Уездный город, оставшийся по милости «бунта» без начальства, изнывал от нетерпения узнать что нибудь о происшествии в Волчьей волости. Образовались две партии: одни были за крестьян, другие - большинство - были безусловно на стороне посредника. Толки шли по всему городу. В промежутках трезвости Грохотов кричал, что крестьяне должны идти в Сибирь, «потому они все мошенники», и так размахивал своим хлыстом, что случившийся подле него Колобов посоветовал ему быть осторожнее, a на счет мошенников сказал, что он знает таких, которым бы давно пора быть в Сибири.

«Пани маршалкова» беспокоилась «за пана маршалка», потому что накануне шел дождь, и он мог простудиться; исправница лелеяла мысль о предстоящем повышении мужа, и, в виду этого, купила своей дочери новое барежевое платье; Татьяна Николаевна, с величайшей горячностью принимавшая к сердцу участь крестьян, ждала прибытия комиссии с болезненным нетерпением. Она прожила в северо-западном крае шесть лет и все её симпатии легли на сторону белорусского племени, этого смирного, добросовестного, немного ленивого, терпеливого и невзыскательного племени, которое с такой безропотной покорностью несло тяжелое бремя своей жизни. Она знала, что только доведенное до крайности притеснение могло истощить терпение этого терпеливейшего народа настолько, чтобы вызвать его на отпор. С сердечной мукой ждала она исхода борьбы и, взвешивая все шансы за и против, сомневалась, чтобы результат отвечал её желанию. Она ждала комиссию с тем большим нетерпением, что еще накануне слышала от жены исправника: «Мой Кирилл Семенович усмирил бунтовщиков и все устроил». Слово «бунтовщики» произносилось особенно часто и с особенным ударением. Наконец, комиссия вернулась, и город сразу наполнился новостями, рассказами и всякими комментариями. Вести были неутешительные: к губернатору отправлены две эстафеты; бунтовщики, в числе шести человек, привезены в город и водворены в остроге. Одновременно с комиссией вернулся из Киева Гвоздика. Он был вне себя от негодования: он кричал, что разнесет всю волость, что комиссия не имела права распоряжаться в его участке, что ему стоит только съездить в губернию и проч.

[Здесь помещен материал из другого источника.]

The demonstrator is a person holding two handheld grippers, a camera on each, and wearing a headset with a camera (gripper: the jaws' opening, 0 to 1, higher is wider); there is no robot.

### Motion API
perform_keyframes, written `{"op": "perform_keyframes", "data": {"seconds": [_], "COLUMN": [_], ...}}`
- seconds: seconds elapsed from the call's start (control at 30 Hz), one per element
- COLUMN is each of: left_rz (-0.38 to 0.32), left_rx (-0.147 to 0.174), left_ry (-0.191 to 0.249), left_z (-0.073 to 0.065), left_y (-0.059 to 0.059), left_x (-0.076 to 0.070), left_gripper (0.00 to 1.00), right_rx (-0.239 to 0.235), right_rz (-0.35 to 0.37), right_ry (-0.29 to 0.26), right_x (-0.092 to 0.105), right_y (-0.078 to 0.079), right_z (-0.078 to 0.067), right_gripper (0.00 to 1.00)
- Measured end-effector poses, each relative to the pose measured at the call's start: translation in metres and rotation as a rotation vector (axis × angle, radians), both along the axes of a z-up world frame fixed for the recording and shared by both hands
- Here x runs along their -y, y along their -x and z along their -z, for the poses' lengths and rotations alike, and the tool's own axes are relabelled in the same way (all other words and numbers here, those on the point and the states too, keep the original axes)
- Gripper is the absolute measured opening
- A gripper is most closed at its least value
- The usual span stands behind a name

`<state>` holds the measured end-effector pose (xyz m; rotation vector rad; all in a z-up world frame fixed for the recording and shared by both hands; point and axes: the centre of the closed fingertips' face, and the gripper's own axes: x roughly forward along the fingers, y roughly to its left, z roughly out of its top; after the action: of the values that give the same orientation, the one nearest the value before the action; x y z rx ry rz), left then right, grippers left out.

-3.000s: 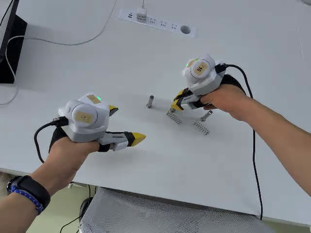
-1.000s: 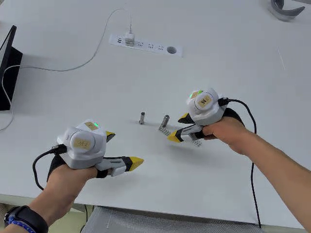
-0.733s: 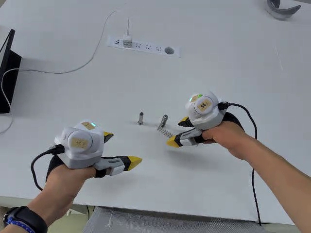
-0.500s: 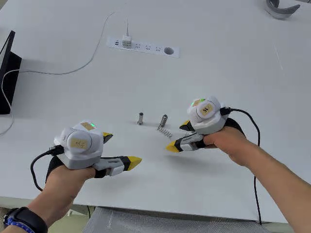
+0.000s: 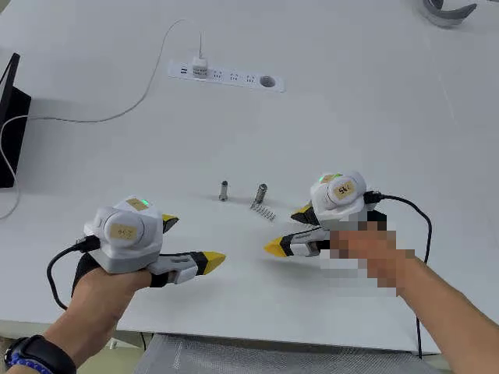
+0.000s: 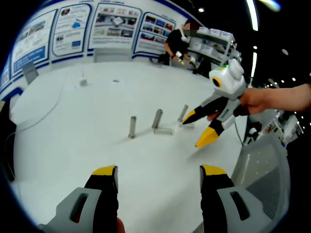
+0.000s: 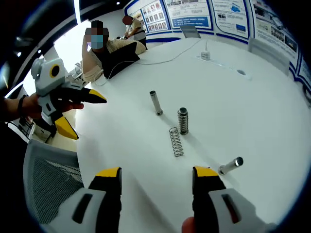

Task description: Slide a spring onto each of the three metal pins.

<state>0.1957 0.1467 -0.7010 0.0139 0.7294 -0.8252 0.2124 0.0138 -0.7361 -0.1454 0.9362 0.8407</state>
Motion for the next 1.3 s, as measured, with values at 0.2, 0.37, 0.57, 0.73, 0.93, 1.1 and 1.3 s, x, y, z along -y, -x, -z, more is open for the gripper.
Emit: {"op": "perform_keyframes", "data": {"seconds": [0.2, 0.37, 0.57, 0.73, 0.93, 1.1, 1.3], "left_rz": [0.002, 0.005, 0.012, 0.013, 0.013, 0.014, 0.021], "left_rx": [-0.003, -0.007, -0.012, -0.015, -0.017, -0.018, -0.021], "left_ry": [-0.001, -0.001, -0.005, -0.008, -0.01, -0.012, -0.02], "left_z": [0.0, 0.001, 0.002, 0.004, 0.004, 0.005, 0.006], "left_y": [0.0, 0.001, 0.001, 0.0, 0.0, 0.0, 0.001], "left_x": [0.002, 0.004, 0.007, 0.008, 0.01, 0.012, 0.013], "left_gripper": [0.7, 0.7, 0.7, 0.7, 0.7, 0.7, 0.7], "right_rx": [0.032, 0.04, 0.049, 0.055, 0.046, 0.045, 0.053], "right_rz": [0.049, 0.117, 0.155, 0.193, 0.213, 0.23, 0.258], "right_ry": [-0.031, -0.079, -0.091, -0.126, -0.156, -0.157, -0.156], "right_x": [0.002, 0.004, 0.011, 0.015, 0.015, 0.02, 0.027], "right_y": [0.002, 0.003, 0.008, 0.009, 0.016, 0.021, 0.026], "right_z": [0.0, -0.003, -0.001, -0.006, -0.01, -0.009, -0.012], "right_gripper": [0.64, 0.65, 0.69, 0.7, 0.75, 0.76, 0.79]}}
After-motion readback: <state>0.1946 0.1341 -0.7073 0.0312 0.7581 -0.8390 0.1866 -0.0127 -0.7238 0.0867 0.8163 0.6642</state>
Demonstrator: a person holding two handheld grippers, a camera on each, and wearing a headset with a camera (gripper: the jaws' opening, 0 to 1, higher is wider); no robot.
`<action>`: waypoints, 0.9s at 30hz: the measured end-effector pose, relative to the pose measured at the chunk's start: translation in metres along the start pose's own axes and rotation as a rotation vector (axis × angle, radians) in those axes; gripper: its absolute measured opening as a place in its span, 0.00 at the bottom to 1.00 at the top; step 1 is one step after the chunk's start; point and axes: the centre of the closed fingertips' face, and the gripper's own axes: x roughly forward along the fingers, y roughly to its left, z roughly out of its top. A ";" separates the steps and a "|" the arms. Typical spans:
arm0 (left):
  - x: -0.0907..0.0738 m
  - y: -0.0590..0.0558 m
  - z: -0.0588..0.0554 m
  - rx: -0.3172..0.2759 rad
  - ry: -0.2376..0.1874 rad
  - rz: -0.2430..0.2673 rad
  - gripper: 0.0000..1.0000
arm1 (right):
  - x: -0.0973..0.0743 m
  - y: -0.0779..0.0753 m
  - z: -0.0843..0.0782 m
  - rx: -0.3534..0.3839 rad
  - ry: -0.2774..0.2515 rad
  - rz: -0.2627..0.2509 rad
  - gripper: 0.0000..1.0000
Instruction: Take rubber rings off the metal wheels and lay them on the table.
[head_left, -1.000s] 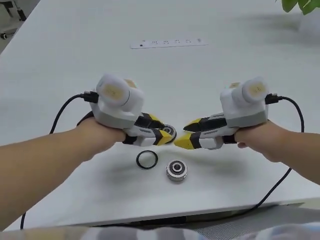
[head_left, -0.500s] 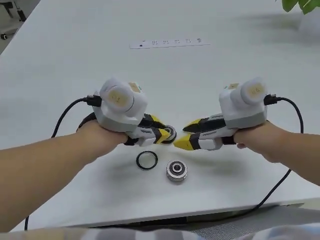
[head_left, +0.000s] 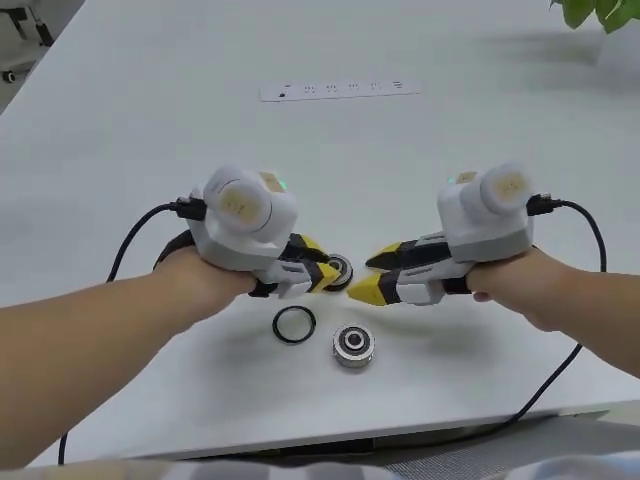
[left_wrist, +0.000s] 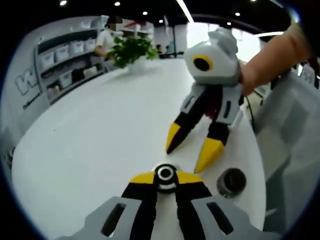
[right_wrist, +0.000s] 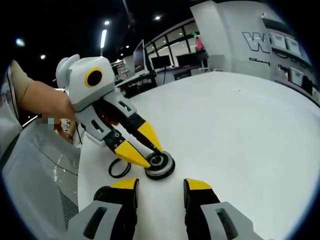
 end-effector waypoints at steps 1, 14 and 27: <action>0.000 0.000 -0.001 -0.011 -0.002 -0.001 0.15 | 0.000 0.000 0.000 -0.001 0.000 0.000 0.34; -0.002 0.000 0.000 -0.041 -0.038 0.013 0.14 | 0.013 0.004 0.004 -0.040 0.004 0.003 0.32; -0.001 0.000 0.000 -0.041 -0.042 0.018 0.13 | 0.018 0.000 0.010 -0.113 -0.006 -0.014 0.23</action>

«Пан маршалок» собирался с дороги отдохнуть, улегшись на диване с газетой в руках, когда растрепанная, с подоткнутым подолом и засученными рукавами, женщина, просунув в дверь голую рук у произнесла: - «Вам письмо от Орлихи». Он взял письмо, проворчал, взглянув на адрес: «Так и есть, черт возьми! и стал читать. Прочитав, он сковал почтовый листок и бросил его с досадой под стол. Его оскорбили и тон, и содержание письма, но особенно был неприятен намек на «усмирение бунта» исправником: ему хотелось, чтобы весь успех дела - он называл это успехом - отнесли к нему одному, и вдруг глупая исправница отнимала у него то, что он считал исключительно своим, но праву своей находчивости, своего уменья взяться за дело, наконец, несомненного благородства всех своих поступков. В первую минуту он хотел оставить письмо без ответа; он снова лег на диван, с твердым намерением заснуть и о таких пустяках не думать; но беспокойные мысли одна за другой сменялись в его голове, и даже передовая статья газеты была не в состоянии произвести на него обычное действие определенной дозы морфия. Петр Иванович встал, помянул еще раз черта, посмотрел в зеркало и решительно надел галстук.

«Пойду! - сказал он себе, - ответить письмом было бы неосторожно. He ответить вовсе - неловко».

«Пан маршалок» был пан маршалок; он очень высоко ценил самого себя и свое достоинство; но он был предупредителен с теми, от кого мог ожидать себе неприятности, и имел много причин дорожить своими отношениями к Орловым.

Он пошел с твердым намерением быть искренним и великодушным, и чем ближе подходил к дому Орловых, тем сильнее подступало к нему чувство негодования на порядки в Волчьей волости. Ступив на крыльцо, он окончательно был на стороне крестьян.